**What the task asks:** Your task is to reproduce, exactly and only, the lines running from the line containing "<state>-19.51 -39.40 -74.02" to the end of the data below, both included.

'''

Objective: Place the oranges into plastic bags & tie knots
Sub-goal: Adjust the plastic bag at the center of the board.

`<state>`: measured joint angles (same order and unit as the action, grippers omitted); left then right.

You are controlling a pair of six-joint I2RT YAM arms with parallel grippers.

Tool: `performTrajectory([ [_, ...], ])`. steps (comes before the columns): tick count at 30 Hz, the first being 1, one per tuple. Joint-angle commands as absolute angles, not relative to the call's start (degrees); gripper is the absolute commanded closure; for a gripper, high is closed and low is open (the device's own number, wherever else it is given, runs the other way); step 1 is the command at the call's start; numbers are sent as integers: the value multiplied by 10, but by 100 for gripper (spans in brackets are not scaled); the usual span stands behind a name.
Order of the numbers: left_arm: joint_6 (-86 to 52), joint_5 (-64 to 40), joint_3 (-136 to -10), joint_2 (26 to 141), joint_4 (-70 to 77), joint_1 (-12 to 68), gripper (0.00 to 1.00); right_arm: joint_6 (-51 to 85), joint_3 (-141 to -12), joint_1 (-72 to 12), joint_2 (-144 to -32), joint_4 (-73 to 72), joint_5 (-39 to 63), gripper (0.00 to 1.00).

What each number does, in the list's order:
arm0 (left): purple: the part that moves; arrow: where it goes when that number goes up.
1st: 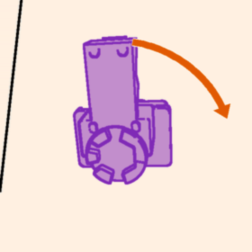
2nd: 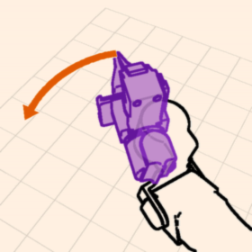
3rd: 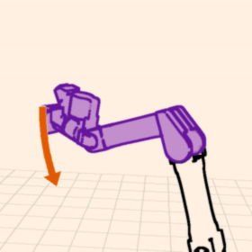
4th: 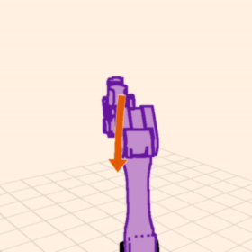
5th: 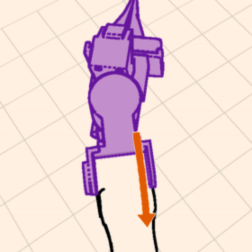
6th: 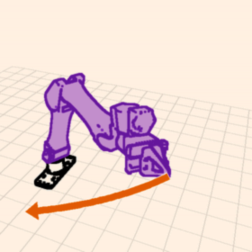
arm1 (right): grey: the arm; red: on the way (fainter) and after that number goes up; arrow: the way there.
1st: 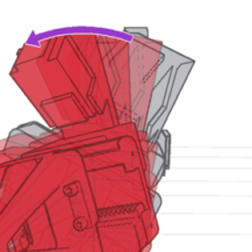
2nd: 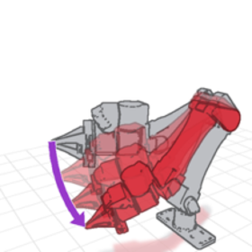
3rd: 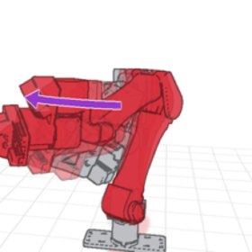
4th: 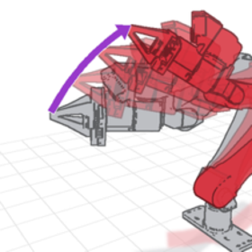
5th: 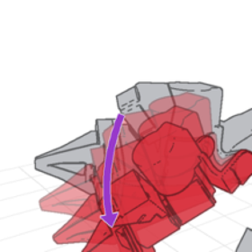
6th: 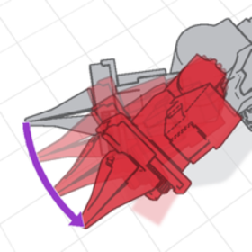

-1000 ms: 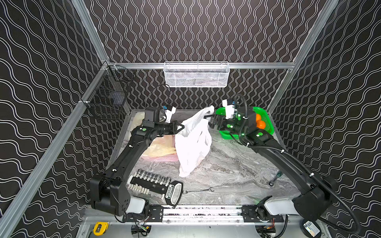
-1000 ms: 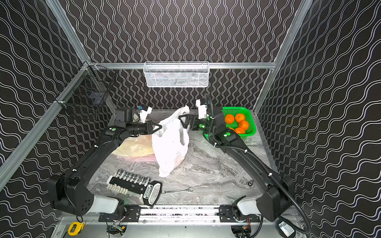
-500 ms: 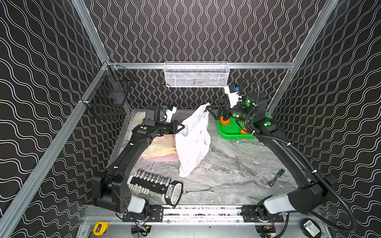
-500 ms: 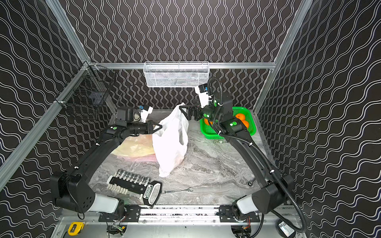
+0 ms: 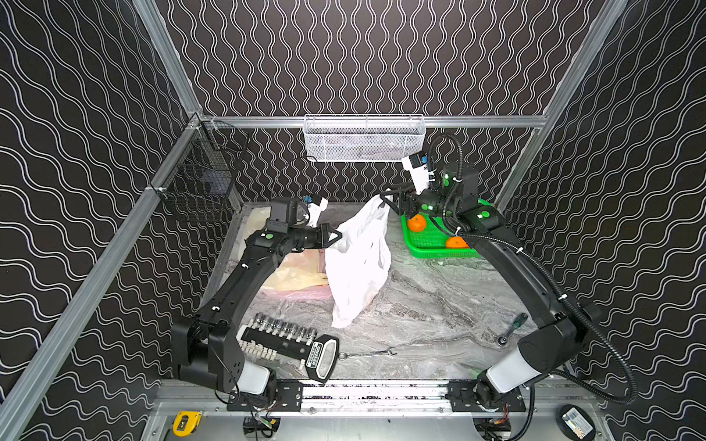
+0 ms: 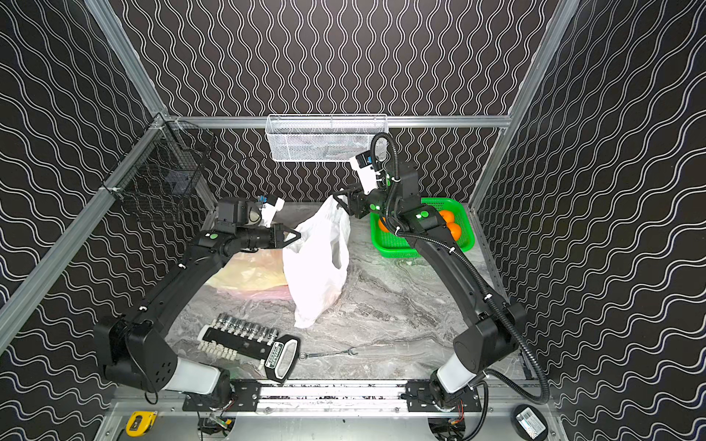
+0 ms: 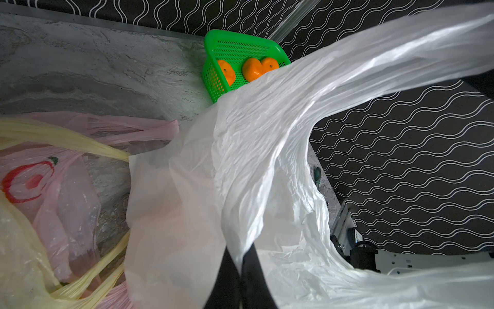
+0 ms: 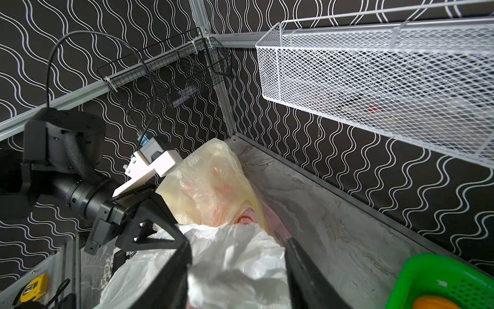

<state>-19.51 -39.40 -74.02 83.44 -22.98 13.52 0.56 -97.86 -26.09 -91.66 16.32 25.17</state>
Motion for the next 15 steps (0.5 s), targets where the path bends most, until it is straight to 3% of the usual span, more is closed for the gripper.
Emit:
performTrajectory([
  [1, -185, -406, -752, 841, -226, 134, 100, -2, -974, -261, -904, 164, 234, 61],
  [5, -178, -411, -774, 860, -235, 135, 100, 3, -957, -261, -881, 159, 211, 80],
  [15, -143, -392, -899, 941, -284, 201, 100, 24, -916, -261, -780, 228, 134, 87],
])
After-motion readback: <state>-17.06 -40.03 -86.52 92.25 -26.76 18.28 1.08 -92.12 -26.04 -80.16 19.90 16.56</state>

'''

**Solution for this exercise:**
<state>-19.51 -39.40 -74.02 83.44 -22.98 13.52 0.56 -97.86 -26.09 -91.66 16.32 25.17</state>
Motion for the next 15 steps (0.5 s), targets where the path bends most, until it is straight to 3% of the usual span, more is closed for the gripper.
Emit:
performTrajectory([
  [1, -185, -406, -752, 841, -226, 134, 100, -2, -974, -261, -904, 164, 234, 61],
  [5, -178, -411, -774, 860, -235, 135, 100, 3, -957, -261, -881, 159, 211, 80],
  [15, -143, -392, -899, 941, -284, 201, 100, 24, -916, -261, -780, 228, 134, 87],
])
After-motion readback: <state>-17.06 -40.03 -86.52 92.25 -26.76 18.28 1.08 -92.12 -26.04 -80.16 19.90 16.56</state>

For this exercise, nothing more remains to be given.